School of Computer Science and Technology, Harbin Institute of Technology (HIT), Harbin 150001, People's Republic of China.
Physiol Meas. 2017 Sep 21;38(10):1859-1873. doi: 10.1088/1361-6579/aa8695.
Short QT syndrome (SQTS) is an inherited cardiac channelopathy, but at present little information is available on its pharmacological treatment. SQT3 variant (linked to the inward rectifier potassium current I ) of SQTS, results from a gain-of-function mutation (Kir2.1 D172N) in the KCNJ2-encoded channels, which is associated with ventricular fibrillation (VF).
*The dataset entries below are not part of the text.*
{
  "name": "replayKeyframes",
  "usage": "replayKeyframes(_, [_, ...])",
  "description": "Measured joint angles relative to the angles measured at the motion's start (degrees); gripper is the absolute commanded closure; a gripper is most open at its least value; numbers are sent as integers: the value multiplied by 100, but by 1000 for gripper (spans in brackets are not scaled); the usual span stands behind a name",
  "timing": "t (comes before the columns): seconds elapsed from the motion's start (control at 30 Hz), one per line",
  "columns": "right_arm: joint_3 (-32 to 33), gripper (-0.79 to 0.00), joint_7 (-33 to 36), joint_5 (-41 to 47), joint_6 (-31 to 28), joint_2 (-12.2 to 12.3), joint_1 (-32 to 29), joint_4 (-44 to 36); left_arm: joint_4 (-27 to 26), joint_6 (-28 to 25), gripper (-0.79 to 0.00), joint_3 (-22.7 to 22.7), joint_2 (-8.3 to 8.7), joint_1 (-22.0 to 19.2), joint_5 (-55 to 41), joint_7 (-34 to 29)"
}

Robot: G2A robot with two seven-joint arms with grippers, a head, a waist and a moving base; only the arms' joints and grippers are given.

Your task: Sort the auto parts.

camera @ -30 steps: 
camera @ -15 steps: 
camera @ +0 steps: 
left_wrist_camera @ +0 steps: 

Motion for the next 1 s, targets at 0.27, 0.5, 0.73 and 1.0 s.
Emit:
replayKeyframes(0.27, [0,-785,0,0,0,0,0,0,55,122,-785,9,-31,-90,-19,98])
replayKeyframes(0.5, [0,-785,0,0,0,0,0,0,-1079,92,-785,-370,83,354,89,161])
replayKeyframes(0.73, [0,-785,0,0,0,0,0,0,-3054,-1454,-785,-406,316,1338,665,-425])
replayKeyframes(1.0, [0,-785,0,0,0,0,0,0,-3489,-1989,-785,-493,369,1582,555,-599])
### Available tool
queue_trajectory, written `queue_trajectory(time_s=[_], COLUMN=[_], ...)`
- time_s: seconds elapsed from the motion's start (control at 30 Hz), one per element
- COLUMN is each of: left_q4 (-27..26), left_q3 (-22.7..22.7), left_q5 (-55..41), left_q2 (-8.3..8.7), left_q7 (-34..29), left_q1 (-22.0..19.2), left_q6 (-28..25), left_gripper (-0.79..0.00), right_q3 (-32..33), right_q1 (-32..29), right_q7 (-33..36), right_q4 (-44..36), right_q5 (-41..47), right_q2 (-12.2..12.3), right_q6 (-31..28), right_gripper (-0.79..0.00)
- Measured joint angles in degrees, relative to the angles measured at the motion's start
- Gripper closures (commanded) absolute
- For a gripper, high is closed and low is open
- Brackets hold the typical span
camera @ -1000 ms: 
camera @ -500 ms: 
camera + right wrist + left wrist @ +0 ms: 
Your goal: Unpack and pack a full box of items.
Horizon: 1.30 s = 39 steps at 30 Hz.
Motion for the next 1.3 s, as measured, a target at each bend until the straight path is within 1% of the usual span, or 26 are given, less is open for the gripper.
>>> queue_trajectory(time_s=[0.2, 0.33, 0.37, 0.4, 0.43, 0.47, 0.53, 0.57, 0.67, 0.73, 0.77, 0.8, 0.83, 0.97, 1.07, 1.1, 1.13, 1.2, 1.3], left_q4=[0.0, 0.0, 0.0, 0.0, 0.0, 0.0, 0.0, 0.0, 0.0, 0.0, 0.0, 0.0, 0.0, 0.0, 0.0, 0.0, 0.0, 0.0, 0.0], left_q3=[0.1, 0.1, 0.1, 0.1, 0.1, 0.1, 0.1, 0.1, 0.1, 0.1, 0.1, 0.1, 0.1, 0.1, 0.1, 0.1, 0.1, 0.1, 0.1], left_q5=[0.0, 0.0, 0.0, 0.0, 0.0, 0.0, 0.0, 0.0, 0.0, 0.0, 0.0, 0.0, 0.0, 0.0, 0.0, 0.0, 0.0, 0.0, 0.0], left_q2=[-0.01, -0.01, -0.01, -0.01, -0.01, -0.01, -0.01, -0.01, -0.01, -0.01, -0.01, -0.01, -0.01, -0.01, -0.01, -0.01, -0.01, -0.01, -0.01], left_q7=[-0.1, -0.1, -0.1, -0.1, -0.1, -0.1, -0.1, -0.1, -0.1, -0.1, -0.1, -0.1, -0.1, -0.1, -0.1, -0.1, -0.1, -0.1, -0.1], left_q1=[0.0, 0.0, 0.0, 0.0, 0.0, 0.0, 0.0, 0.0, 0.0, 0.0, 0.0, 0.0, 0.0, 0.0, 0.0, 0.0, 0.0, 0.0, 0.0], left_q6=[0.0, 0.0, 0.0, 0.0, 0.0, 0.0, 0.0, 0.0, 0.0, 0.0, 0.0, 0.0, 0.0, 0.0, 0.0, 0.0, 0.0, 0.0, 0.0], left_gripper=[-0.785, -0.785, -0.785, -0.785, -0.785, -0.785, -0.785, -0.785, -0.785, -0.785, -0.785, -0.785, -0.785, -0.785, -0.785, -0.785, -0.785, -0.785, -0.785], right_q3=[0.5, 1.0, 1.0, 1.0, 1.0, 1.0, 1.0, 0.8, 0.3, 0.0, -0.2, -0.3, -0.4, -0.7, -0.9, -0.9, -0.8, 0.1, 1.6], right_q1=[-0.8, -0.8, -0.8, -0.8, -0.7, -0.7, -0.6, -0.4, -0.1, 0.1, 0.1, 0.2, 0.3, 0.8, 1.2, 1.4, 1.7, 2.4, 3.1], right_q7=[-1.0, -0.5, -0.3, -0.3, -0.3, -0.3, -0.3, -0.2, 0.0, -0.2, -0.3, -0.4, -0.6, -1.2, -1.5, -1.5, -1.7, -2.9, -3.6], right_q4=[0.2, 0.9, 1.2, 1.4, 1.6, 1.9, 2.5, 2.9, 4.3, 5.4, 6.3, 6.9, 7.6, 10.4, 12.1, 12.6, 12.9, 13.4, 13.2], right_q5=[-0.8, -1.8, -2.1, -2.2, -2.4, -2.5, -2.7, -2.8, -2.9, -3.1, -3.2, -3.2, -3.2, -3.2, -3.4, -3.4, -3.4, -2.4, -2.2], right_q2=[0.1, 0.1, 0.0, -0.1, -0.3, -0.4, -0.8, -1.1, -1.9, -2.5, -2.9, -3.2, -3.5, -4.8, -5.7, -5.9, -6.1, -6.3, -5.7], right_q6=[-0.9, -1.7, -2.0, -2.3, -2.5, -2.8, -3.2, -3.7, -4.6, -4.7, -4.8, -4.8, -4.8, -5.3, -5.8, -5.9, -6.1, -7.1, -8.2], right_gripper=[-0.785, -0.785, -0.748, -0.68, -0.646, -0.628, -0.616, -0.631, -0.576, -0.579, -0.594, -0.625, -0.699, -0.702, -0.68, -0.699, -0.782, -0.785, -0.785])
Using biophysically-detailed human ventricular computer models, this study investigated the potential effects of quinidine, disopyramide, and E-4031 on SQT3.
The ten Tusscher et al model of human ventricular myocyte action potential (AP) was modified to recapitulate the changes in I due to heterozygous and homozygous forms of the D172N mutation. Wild-type (WT) and mutant WT-D172N and D172N formulations were incorporated into one-dimensional (1D) and 2D tissue models with transmural heterogeneities. Effects of drugs on channel-blocking activity were modelled using half-maximal inhibitory concentration (IC) and Hill coefficient (nH) values. Effects of drugs on AP duration (APD), effective refractory period (ERP) and QT interval of pseudo-ECGs were quantified, and both temporal and spatial vulnerability to re-entry was measured. Re-entry was simulated in the 2D ventricular tissue.
At the single cell level, the drugs quinidine, disopyramide, and E-4031 prolonged APD at 90% repolarization (APD), and decreased maximal transmural voltage heterogeneity (δV); this caused the decreased transmural dispersion of APD. Quinidine prolonged the QT interval and decreased the T-wave amplitude. Furthermore, quinidine increased ERP and reduced temporal vulnerability and increased spatial vulnerability, resulting in a reduced susceptibility to arrhythmogenesis in SQT3. In the 2D tissue, quinidine was effective in terminating and preventing re-entry associated with the heterozygous D172N condition. Quinidine exhibited significantly better therapeutic effects on SQT3 than disopyramide and E-4031.
This study substantiates a causal link between quinidine and QT interval prolongation in SQT3 Kir2.1 mutations and highlights possible pharmacological agent quinidine for treating SQT3 patients.
短 QT 综合征(SQTS)是一种遗传性心脏通道病,但目前关于其药物治疗的信息很少。SQTS 的 SQT3 变体(与内向整流钾电流 I 相关)是由 KCNJ2 编码的通道中的功能获得性突变(Kir2.1 D172N)引起的,与心室颤动(VF)有关。本研究使用具有生物物理细节的人类心室计算机模型,研究了奎尼丁、双异丙吡胺和 E-4031 对 SQT3 的潜在影响。
采用 ten Tusscher 等人心室肌动作电位(AP)模型,对杂合和纯合形式的 D172N 突变导致的 I 变化进行模拟。野生型(WT)和突变型 WT-D172N 和 D172N 制剂被整合到具有跨壁异质性的一维(1D)和二维(2D)组织模型中。使用半最大抑制浓度(IC)和 Hill 系数(nH)值对药物的通道阻断活性进行建模。量化了药物对 AP 持续时间(APD)、有效不应期(ERP)和假性 ECGs 的 QT 间期的影响,并测量了时空易感性。在 2D 心室组织中模拟折返。
在单细胞水平上,药物奎尼丁、双异丙吡胺和 E-4031 延长了 90%复极时的 APD(APD),并降低了最大跨壁电压异质性(δV);这导致 APD 的跨壁离散度降低。奎尼丁延长 QT 间期并降低 T 波振幅。此外,奎尼丁增加了 ERP,降低了时间易感性,并增加了空间易感性,从而降低了 SQT3 心律失常发生的易感性。在 2D 组织中,奎尼丁有效终止和预防与杂合 D172N 条件相关的折返。奎尼丁对 SQT3 的治疗效果明显优于双异丙吡胺和 E-4031。
本研究证实了奎尼丁与 SQT3 Kir2.1 突变中 QT 间期延长之间的因果关系,并强调了奎尼丁作为治疗 SQT3 患者的潜在药物治疗剂。